# Novel-taxa and simulated community generation

This notebook describes the generation of reference databases for both novel-taxa and simulated community analyses. Novel-taxa analysis is a form of cross-validated taxonomic classification, wherein random unique sequences are sampled from the reference database as a test set; all sequences sharing taxonomic affiliation at a given taxonomic level are removed from the reference database (training set); and taxonomy is assigned to the query sequences at the given taxonomic level. Thus, this test interrogates the behavior of a taxonomy classifier when challenged with "novel" sequences that are not represented by close matches within the reference sequence database. Such an analysis is performed to assess the degree to which "overassignment" occurs for sequences that are not represented in a reference database.

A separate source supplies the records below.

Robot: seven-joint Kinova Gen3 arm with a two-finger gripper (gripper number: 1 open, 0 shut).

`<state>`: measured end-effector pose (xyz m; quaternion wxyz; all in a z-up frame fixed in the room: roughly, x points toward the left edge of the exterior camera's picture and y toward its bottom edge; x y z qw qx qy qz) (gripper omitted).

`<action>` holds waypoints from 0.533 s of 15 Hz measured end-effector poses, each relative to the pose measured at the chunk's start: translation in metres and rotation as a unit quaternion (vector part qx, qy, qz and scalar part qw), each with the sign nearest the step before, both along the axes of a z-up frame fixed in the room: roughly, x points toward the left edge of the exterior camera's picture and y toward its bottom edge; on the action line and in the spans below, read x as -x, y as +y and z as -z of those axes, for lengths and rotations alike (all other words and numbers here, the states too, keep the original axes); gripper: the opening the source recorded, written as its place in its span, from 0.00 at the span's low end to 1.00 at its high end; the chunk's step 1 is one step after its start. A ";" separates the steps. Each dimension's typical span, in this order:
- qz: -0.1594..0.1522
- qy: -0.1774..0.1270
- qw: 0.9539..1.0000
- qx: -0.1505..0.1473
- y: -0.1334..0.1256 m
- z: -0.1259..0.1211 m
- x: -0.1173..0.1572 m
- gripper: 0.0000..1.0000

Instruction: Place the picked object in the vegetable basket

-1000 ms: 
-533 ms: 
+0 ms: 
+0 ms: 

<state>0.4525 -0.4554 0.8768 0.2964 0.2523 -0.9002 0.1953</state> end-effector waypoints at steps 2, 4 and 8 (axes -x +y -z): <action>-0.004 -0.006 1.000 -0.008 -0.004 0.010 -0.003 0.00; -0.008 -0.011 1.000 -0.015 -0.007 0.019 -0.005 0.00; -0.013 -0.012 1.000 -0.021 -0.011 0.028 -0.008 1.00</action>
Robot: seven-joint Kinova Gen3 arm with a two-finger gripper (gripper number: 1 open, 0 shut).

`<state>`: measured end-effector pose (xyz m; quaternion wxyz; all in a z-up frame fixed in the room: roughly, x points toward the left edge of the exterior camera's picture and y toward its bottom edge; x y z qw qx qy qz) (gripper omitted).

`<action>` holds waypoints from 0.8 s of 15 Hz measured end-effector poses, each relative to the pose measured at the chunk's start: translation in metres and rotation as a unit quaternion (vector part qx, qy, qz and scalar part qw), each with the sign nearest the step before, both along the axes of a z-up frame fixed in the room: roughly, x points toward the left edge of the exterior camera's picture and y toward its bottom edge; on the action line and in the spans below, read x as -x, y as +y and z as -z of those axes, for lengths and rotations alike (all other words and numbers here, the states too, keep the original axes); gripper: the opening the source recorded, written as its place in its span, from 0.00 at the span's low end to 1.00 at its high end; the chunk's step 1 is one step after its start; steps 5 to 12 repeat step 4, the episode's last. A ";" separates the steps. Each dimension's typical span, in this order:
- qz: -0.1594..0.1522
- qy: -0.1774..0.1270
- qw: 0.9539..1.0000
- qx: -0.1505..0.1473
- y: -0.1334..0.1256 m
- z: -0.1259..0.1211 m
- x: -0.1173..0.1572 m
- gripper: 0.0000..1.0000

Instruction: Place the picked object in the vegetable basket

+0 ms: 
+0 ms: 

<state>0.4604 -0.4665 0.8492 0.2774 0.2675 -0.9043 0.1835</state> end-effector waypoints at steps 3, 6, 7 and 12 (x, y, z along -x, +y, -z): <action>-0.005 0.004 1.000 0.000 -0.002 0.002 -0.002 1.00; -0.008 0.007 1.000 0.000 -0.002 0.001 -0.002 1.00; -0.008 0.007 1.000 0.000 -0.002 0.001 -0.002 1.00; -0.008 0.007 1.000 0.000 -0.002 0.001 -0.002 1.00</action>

Simulated community analysis represents more conventional cross-validated classification, wherein unique sequences are randomly sampled from a reference dataset and used as a test set for taxonomic classification, using a training set that has those sequences removed, but not other sequences that share taxonomic affiliation. Instead, the training set must contain identical taxonomies to those represented by the test sequences.

The general framework for generating a modified reference database for this analysis consists of:

1) Novel-taxa reference database generation: Remove empty taxa from ref dbs, split into query/reference subsets.

2) Assign taxonomy to "novel" query sequences removed from the trimmed reference db to which it is paired.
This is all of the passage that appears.